[DATA SUPPLIED — start]

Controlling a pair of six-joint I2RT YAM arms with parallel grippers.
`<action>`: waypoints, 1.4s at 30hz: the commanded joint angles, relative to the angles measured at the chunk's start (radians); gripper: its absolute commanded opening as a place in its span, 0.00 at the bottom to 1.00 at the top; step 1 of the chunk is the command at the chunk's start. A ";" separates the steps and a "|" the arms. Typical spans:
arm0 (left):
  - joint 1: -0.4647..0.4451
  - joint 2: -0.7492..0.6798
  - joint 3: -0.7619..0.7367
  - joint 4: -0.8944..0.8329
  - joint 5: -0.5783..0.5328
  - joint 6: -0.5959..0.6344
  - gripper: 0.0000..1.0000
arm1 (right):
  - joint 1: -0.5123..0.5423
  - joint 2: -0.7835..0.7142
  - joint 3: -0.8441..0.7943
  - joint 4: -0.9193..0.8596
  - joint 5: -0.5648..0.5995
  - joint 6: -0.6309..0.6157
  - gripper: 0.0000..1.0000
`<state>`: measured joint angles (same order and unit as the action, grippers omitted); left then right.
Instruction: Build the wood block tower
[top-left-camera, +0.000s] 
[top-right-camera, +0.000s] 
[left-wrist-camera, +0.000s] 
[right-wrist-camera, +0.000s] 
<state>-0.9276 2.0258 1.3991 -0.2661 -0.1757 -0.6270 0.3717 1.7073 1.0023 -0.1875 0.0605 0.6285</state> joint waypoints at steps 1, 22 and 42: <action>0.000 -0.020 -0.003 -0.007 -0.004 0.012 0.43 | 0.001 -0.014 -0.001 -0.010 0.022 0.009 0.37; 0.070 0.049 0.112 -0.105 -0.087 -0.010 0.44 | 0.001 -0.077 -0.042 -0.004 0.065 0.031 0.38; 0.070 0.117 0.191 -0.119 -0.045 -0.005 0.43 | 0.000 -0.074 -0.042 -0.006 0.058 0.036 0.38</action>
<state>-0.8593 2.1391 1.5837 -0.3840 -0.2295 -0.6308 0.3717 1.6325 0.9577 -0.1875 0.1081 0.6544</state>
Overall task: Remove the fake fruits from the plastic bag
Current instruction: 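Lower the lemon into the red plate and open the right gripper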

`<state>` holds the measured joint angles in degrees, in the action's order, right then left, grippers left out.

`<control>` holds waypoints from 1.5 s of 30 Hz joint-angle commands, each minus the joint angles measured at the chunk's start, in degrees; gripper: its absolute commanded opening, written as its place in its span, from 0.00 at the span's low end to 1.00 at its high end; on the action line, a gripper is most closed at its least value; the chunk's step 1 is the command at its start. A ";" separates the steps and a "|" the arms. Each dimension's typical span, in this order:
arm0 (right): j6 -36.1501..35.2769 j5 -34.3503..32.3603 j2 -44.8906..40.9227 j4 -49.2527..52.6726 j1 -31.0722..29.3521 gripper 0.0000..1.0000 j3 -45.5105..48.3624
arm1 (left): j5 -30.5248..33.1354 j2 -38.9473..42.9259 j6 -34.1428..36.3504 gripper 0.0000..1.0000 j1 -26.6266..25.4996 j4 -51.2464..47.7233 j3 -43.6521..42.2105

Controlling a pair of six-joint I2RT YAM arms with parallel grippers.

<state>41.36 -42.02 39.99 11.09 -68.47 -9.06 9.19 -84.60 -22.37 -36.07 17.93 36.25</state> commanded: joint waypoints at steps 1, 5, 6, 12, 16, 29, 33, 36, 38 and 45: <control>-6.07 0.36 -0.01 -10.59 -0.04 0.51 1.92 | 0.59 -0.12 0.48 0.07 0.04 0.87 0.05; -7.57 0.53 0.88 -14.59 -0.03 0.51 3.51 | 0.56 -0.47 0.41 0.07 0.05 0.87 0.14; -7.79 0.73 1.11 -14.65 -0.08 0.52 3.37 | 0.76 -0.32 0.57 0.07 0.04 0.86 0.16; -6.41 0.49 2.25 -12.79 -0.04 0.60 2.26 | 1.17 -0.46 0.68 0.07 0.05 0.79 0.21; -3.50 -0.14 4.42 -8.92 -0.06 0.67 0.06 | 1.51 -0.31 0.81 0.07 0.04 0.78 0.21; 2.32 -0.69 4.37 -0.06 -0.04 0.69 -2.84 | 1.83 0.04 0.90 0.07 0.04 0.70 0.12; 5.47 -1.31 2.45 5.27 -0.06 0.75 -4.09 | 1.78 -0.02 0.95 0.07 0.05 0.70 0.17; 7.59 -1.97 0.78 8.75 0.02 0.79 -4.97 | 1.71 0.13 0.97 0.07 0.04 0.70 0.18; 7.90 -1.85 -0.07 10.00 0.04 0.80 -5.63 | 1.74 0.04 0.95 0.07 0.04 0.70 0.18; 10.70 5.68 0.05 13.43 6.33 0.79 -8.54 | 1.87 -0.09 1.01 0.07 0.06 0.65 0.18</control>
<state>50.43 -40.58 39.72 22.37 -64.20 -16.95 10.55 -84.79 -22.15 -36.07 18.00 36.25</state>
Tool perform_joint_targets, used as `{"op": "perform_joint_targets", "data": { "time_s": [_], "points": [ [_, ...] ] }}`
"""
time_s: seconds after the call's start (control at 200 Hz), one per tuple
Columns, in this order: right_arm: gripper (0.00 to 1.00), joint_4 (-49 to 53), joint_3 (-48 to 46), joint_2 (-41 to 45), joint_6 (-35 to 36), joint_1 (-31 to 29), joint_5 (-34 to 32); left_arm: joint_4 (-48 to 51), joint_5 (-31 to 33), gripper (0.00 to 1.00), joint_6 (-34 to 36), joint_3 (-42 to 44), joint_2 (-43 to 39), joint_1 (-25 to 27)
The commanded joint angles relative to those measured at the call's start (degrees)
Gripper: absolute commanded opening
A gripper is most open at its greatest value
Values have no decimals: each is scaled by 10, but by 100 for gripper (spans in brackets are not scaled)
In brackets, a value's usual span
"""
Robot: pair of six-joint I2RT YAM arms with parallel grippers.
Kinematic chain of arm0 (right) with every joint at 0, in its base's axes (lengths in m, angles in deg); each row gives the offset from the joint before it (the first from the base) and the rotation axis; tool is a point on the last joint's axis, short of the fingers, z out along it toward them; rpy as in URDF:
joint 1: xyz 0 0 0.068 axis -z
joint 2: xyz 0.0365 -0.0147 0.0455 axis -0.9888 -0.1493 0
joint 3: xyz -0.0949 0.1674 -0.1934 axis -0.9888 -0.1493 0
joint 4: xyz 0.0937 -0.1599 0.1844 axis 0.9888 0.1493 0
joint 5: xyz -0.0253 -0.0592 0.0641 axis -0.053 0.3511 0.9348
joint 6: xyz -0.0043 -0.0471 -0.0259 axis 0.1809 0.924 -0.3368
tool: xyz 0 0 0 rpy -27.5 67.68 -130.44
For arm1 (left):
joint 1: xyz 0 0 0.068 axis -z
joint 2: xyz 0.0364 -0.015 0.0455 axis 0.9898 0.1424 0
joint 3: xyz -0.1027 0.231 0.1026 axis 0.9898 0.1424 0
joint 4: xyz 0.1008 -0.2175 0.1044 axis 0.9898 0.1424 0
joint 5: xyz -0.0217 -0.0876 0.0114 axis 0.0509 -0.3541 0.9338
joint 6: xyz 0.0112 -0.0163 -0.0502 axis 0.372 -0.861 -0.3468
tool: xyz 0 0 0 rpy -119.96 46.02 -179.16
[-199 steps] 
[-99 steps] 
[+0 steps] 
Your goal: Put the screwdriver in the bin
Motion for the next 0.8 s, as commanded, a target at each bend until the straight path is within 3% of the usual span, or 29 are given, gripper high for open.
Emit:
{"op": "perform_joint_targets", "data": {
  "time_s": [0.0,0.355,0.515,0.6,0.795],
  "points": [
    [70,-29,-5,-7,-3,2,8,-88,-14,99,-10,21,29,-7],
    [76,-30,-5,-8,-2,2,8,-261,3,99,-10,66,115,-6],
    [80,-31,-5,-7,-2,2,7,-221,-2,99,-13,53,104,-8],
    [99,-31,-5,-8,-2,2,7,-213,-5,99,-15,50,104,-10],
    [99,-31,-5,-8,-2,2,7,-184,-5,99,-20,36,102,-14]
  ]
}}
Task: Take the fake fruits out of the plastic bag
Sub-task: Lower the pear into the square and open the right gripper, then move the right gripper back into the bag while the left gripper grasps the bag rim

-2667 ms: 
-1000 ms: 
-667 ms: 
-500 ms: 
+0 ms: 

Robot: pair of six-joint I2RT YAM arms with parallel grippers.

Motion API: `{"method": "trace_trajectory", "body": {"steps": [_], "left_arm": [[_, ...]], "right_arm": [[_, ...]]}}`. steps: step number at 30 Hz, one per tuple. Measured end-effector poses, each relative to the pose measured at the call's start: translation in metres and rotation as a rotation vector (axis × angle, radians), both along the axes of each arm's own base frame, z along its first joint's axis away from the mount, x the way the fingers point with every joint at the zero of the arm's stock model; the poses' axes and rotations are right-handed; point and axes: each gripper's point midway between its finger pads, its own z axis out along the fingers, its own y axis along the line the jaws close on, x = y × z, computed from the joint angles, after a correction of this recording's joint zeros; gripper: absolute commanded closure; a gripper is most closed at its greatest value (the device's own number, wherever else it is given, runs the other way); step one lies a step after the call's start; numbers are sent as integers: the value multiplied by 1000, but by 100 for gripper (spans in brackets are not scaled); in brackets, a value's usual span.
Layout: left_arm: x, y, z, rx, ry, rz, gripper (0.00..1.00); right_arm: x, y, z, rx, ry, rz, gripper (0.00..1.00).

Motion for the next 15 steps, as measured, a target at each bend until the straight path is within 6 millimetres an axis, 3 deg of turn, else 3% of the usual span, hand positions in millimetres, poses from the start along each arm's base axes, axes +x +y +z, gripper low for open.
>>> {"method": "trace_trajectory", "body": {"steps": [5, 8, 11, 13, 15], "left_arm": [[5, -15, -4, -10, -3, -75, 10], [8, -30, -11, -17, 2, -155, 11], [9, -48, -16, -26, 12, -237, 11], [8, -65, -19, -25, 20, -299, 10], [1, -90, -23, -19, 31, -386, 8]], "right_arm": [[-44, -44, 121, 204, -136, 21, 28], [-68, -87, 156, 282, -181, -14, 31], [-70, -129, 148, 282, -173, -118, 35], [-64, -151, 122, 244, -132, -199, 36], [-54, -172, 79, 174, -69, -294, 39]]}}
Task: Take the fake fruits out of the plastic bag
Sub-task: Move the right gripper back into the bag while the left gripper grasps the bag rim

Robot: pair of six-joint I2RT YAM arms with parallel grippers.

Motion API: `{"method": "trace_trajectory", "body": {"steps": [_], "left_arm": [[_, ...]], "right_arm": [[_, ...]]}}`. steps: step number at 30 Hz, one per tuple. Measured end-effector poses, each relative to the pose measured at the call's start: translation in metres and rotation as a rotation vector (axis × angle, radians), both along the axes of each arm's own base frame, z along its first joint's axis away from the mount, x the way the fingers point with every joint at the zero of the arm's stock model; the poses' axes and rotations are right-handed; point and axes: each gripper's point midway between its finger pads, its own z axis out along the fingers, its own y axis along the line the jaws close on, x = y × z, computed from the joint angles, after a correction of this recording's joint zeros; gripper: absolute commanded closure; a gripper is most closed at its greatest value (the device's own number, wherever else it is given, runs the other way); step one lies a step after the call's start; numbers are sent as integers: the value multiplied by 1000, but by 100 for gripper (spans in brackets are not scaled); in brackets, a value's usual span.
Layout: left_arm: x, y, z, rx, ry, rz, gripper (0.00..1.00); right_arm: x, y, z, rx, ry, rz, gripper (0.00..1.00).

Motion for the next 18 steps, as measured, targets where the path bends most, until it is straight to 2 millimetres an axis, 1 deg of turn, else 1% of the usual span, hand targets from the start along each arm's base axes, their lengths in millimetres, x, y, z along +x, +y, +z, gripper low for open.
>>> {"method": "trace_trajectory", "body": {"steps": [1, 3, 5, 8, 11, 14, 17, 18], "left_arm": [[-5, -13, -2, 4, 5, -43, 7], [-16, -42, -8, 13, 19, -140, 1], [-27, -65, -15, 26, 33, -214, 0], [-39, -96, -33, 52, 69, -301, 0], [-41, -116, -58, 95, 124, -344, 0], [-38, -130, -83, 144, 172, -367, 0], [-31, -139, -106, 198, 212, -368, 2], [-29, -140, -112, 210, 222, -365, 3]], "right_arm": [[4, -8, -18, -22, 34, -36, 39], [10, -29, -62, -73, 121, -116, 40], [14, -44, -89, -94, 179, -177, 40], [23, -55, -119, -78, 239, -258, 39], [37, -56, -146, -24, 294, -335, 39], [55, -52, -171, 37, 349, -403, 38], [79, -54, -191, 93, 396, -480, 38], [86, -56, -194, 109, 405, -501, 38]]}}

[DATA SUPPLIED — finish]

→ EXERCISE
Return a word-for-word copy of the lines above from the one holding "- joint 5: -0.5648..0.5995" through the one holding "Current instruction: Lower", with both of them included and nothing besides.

→ COMPLETED EXERCISE
  - joint 5: -0.5648..0.5995
  - joint 6: -0.6309..0.6157
  - gripper: 0.0000..1.0000
`<state>`: measured joint angles (same order and unit as the action, grippers omitted); left then right.
Instruction: Build the wood block tower
[top-left-camera, +0.000s] 
[top-right-camera, +0.000s] 
[left-wrist-camera, +0.000s] 
[right-wrist-camera, +0.000s] 
<state>-0.9276 2.0258 1.3991 -0.2661 -0.1757 -0.6270 0.3717 1.7073 1.0023 -0.1875 0.0605 0.6285</state> joint waypoints at steps 1, 22 and 42: <action>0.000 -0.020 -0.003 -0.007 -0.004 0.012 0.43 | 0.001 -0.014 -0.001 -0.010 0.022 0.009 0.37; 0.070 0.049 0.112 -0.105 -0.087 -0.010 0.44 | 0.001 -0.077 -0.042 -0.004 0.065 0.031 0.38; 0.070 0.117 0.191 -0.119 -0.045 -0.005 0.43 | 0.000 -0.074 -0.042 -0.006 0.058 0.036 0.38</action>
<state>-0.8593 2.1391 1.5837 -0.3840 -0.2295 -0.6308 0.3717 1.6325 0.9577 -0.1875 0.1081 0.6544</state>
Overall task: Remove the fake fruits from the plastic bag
Current instruction: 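Lower the lemon into the red plate and open the right gripper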

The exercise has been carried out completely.